Stored items from a collection:
-- -- --
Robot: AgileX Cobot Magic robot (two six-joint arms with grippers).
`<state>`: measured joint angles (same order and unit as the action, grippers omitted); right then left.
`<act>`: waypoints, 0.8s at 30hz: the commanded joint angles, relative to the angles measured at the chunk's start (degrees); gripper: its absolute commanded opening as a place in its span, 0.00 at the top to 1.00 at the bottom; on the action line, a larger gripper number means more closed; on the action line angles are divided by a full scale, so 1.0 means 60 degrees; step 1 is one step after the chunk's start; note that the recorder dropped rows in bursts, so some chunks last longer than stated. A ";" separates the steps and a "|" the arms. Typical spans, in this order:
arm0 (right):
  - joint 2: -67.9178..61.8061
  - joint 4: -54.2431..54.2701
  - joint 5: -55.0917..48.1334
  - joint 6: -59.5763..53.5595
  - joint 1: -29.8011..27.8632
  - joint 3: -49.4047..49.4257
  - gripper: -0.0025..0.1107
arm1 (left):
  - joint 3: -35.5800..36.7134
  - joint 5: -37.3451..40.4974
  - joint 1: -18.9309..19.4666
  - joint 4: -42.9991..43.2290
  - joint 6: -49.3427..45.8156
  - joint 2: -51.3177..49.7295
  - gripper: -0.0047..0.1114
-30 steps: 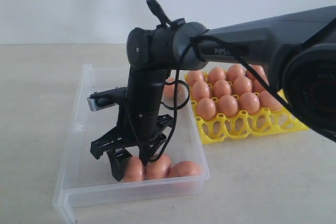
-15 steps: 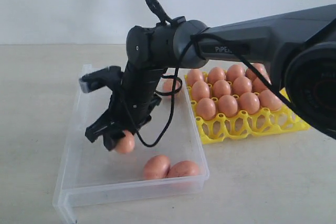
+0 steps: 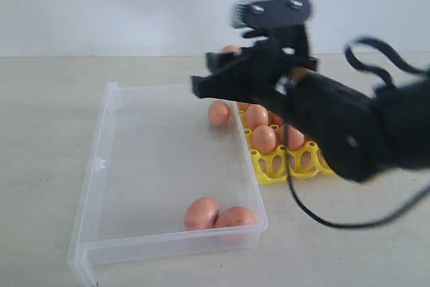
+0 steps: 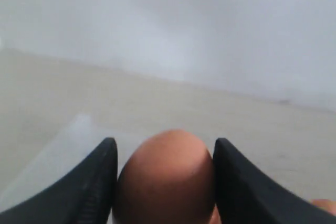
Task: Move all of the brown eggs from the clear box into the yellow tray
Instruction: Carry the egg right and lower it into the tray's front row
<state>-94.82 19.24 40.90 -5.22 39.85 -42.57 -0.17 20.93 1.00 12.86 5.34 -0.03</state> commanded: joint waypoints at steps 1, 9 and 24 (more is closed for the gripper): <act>0.0638 -0.0017 0.3187 0.1272 -0.1199 0.2253 0.98 | 0.0029 0.0008 -0.0037 0.0013 0.0045 0.0005 0.60; -0.0189 -1.6148 0.3406 1.0622 -0.6016 0.0739 0.98 | 0.0029 0.0008 -0.0037 0.0013 0.0045 0.0005 0.60; -0.0516 -1.6795 0.0874 1.0463 -0.5010 0.0572 0.98 | 0.0029 0.0008 -0.0037 -0.0356 0.0045 0.0005 1.00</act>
<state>-97.96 -83.63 51.46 60.72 7.18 -38.79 -0.17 20.93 1.00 11.55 5.34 -0.03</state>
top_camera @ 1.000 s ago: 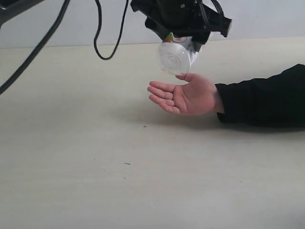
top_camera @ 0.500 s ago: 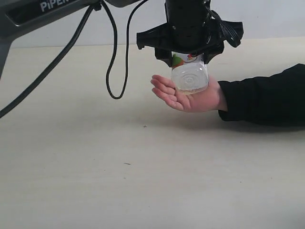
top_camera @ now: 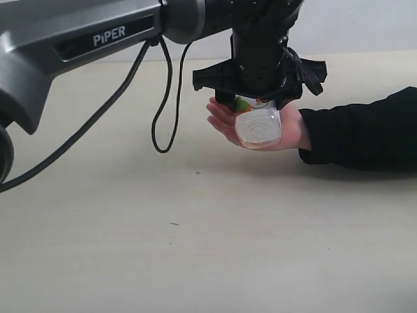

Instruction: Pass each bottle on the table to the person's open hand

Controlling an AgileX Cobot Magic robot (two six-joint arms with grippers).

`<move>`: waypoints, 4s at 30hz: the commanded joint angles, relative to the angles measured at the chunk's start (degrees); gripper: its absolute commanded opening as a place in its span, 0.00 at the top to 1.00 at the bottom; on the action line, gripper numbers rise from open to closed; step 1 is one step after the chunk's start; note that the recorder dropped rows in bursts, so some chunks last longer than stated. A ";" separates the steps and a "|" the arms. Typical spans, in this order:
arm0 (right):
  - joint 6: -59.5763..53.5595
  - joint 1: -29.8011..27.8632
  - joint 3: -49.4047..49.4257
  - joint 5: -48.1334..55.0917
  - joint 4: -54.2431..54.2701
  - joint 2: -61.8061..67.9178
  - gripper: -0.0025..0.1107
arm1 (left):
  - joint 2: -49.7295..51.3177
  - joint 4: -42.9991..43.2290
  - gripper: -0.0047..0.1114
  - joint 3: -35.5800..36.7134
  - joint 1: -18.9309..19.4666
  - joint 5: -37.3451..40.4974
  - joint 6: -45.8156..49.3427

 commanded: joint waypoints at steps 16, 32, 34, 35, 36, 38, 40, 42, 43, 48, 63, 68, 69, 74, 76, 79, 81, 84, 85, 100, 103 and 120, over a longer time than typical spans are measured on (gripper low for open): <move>-0.03 0.05 0.28 -0.43 -0.02 -0.25 0.98 | 0.68 -0.95 0.26 0.08 -0.22 -1.35 0.84; -0.03 0.05 0.28 -0.43 -0.02 -0.25 0.98 | -4.30 -0.61 0.12 -1.30 -0.22 -1.97 21.18; -0.03 0.05 0.28 -0.43 -0.02 -0.25 0.98 | -5.67 -0.97 0.13 -1.30 -0.36 -2.38 27.28; -0.03 0.05 0.28 -0.43 -0.02 -0.25 0.98 | -6.15 -1.40 0.13 -1.30 -0.47 -2.38 30.75; -0.03 0.05 0.28 -0.43 -0.02 -0.25 0.98 | -6.75 -2.22 0.13 -1.30 -0.47 -2.38 34.54; -0.03 0.05 0.28 -0.43 -0.02 -0.25 0.98 | -7.82 -4.89 0.15 -1.30 -0.70 -2.03 40.22; -0.03 0.05 0.28 -0.43 -0.02 -0.25 0.98 | -8.68 -7.51 0.24 -1.30 -0.82 -2.43 43.98; -0.03 0.05 0.28 -0.43 -0.02 -0.25 0.98 | -9.69 -12.19 0.57 -1.30 -0.82 -4.58 48.97; -0.03 0.05 0.28 -0.43 -0.02 -0.25 0.98 | -9.98 -13.36 0.70 -1.03 -0.82 -5.43 50.24; -0.03 0.05 0.28 -0.43 -0.02 -0.25 0.98 | -13.18 -29.47 0.96 7.24 -0.82 -14.35 64.06; -0.03 0.05 0.28 -0.43 -0.02 -0.25 0.98 | -49.87 -41.01 0.96 72.15 7.80 -72.05 75.39; -0.03 0.05 0.28 -0.43 -0.02 -0.25 0.98 | -60.01 -41.71 0.96 86.98 9.38 -91.70 71.32; -0.03 0.05 0.28 -0.43 -0.02 -0.25 0.98 | -61.63 -41.89 0.96 89.22 9.51 -95.13 70.91; -0.03 0.05 0.28 -0.43 -0.02 -0.25 0.98 | -66.17 -43.35 0.96 95.26 9.51 -104.20 70.38; -0.03 0.05 0.28 -0.43 -0.02 -0.25 0.98 | -67.15 -43.54 0.96 96.36 9.51 -104.48 70.23; -0.03 0.05 0.28 -0.43 -0.02 -0.25 0.98 | -69.83 -44.48 0.96 99.42 9.51 -107.76 67.48; -0.03 0.05 0.28 -0.43 -0.02 -0.25 0.98 | -72.54 -44.76 0.96 102.98 9.51 -111.31 66.45; -0.03 0.05 0.28 -0.43 -0.02 -0.25 0.98 | -78.15 -43.45 0.96 108.01 9.51 -113.67 66.45; -0.03 0.05 0.28 -0.43 -0.02 -0.25 0.98 | -80.31 -43.16 0.96 109.50 9.51 -113.52 66.45; -0.03 0.05 0.28 -0.43 -0.02 -0.25 0.98 | -93.63 -43.18 0.96 115.98 9.51 -109.07 65.31; -0.03 0.05 0.28 -0.43 -0.02 -0.25 0.98 | -93.63 -43.18 0.96 115.98 9.51 -109.07 65.31; -0.03 0.05 0.28 -0.43 -0.02 -0.25 0.98 | -105.08 -41.47 0.96 116.36 31.45 -80.23 70.25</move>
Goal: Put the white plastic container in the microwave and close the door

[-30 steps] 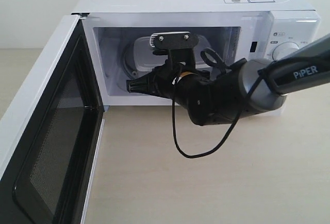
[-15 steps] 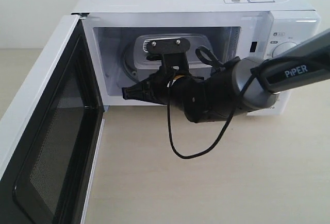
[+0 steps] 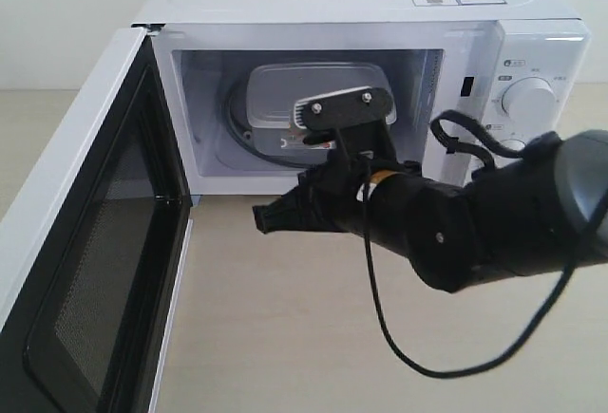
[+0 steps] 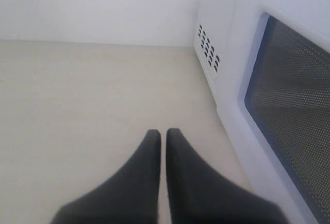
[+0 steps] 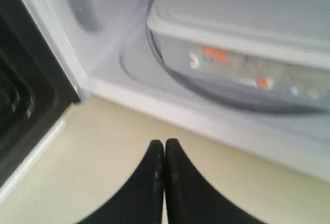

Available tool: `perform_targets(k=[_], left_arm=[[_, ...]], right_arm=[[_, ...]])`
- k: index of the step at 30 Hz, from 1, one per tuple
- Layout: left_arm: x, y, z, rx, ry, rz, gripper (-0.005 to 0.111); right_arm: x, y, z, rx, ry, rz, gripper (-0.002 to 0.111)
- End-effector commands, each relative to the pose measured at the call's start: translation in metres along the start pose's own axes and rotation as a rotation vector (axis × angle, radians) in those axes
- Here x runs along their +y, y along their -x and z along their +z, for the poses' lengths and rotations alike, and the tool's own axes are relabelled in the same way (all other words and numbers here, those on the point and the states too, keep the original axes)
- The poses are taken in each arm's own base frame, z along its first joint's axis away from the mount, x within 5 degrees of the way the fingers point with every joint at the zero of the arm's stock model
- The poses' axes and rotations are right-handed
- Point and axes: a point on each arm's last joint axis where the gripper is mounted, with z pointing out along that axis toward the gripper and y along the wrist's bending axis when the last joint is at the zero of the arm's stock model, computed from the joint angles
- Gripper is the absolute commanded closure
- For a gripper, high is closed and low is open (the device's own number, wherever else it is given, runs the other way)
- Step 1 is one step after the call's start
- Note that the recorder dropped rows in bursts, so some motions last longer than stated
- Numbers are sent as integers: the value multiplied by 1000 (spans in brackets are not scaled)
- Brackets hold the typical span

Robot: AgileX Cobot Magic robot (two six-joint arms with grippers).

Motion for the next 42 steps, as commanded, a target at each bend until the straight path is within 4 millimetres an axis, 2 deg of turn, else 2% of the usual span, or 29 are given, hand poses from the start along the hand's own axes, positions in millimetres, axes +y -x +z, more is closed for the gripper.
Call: perform_targets(k=[1, 4, 9, 17, 22, 24, 29, 42], left_arm=[[0, -1, 0, -1, 1, -8, 102], [0, -1, 0, -1, 1, -8, 102], [0, -1, 0, -1, 1, -8, 102], [0, -1, 0, -1, 1, -8, 102], [0, -1, 0, -1, 1, -8, 102], [0, -1, 0, -1, 1, -8, 102], [0, -1, 0, -1, 1, -8, 102], [0, -1, 0, -1, 5, 10, 102]], right_arm=[[-9, -17, -21, 13, -19, -21, 108], [-18, -25, -40, -31, -46, 8, 108], [-39, -42, -85, -61, -136, 111, 108], [-62, -49, -148, -238, -187, 109, 108], [-87, -50, -180, -320, -411, 157, 108], [-94, -51, -188, -319, -467, 185, 108], [-96, -48, -199, -368, -469, 265, 108], [-97, -46, -201, -385, -464, 281, 108]])
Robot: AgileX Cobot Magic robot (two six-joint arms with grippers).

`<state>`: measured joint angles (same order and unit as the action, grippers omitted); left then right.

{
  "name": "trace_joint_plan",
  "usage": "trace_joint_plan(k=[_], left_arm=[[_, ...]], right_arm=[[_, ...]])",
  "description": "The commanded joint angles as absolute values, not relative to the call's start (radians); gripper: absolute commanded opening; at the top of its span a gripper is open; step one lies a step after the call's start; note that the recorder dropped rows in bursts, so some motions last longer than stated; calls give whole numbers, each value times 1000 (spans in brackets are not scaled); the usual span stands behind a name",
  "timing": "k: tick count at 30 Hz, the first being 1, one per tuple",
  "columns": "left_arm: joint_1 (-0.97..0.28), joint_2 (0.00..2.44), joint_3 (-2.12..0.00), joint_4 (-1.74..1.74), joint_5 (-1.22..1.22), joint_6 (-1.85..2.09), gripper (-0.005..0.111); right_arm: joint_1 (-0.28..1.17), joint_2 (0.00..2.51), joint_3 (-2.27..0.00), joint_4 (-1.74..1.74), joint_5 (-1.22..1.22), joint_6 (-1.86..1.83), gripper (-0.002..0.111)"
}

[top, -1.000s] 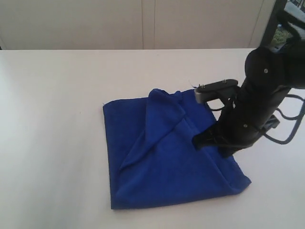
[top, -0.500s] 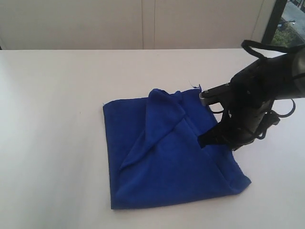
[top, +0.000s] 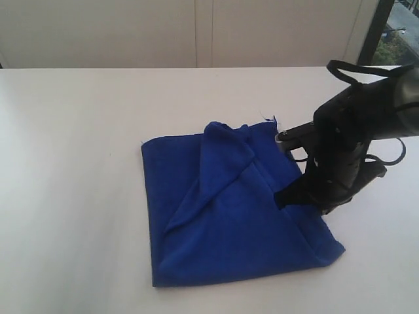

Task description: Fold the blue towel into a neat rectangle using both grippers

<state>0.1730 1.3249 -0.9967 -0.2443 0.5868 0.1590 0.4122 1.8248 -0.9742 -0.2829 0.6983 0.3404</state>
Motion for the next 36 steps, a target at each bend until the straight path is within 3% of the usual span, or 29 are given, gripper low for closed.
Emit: trace_joint_plan(k=[1,9,21,36], left_arm=[[177,1314,-991,-258,597,158,0],[177,1314,-991,-258,597,158,0],[177,1314,-991,-258,597,158,0],[177,1314,-991,-258,597,158,0]], right_arm=[[408,1808,-976,-286,725,337,0],[408,1716,-930,-120,781,177,0],[408,1737,-850,-123,689,184,0],[408,1737,-845,-123,815,210,0]])
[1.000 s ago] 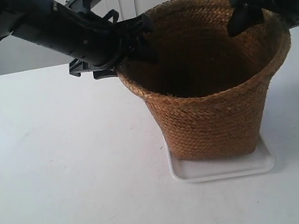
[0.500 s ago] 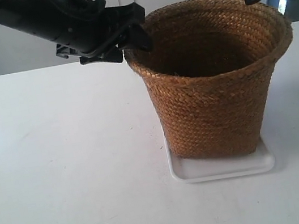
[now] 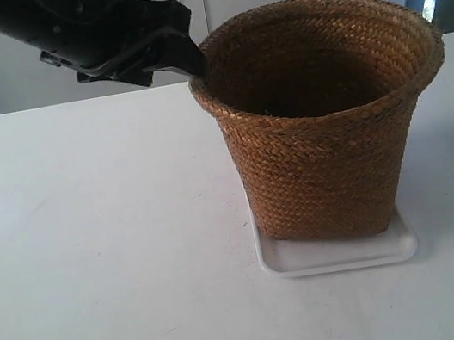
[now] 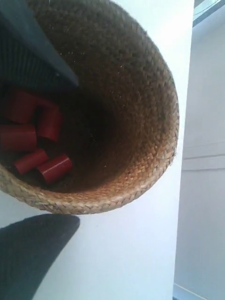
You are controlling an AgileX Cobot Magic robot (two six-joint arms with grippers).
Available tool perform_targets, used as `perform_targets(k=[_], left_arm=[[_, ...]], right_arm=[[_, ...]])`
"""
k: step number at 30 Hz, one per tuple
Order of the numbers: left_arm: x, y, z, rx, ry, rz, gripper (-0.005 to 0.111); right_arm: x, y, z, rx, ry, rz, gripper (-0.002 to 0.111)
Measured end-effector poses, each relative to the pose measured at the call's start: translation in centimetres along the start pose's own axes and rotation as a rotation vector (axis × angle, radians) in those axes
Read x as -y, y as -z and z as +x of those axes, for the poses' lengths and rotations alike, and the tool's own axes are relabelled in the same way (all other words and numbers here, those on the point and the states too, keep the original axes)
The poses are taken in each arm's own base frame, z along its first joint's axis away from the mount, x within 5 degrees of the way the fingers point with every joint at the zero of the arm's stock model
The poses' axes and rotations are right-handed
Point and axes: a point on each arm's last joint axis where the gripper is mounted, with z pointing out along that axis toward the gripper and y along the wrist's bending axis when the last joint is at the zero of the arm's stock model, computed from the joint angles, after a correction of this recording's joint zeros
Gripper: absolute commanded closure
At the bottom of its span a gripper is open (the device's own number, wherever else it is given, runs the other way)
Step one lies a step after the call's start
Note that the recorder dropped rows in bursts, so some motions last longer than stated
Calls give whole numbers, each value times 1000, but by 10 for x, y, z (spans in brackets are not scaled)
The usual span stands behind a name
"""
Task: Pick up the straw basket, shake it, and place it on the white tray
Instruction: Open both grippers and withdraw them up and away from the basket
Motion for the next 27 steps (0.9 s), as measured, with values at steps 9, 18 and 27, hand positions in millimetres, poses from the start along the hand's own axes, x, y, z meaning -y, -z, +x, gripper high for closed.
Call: perform_targets(k=[9, 18, 27], left_arm=[[14, 56, 6, 38, -109, -31, 68], [14, 76, 48, 0, -141, -35, 107], [2, 85, 103, 146, -174, -85, 107]], right_arm=[[-18, 48, 16, 84, 25, -73, 72], [-24, 72, 63, 100, 33, -82, 108], [-31, 97, 97, 210, 84, -77, 108]])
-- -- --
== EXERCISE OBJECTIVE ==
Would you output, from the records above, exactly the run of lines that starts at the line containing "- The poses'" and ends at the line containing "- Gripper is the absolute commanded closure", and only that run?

== OUTPUT FOR THIS TASK ==
- The poses' axes and rotations are right-handed
- Point and axes: a point on each arm's last joint axis where the gripper is mounted, with z pointing out along that axis toward the gripper and y along the wrist's bending axis when the last joint is at the zero of the arm's stock model, computed from the joint angles
- Gripper is the absolute commanded closure

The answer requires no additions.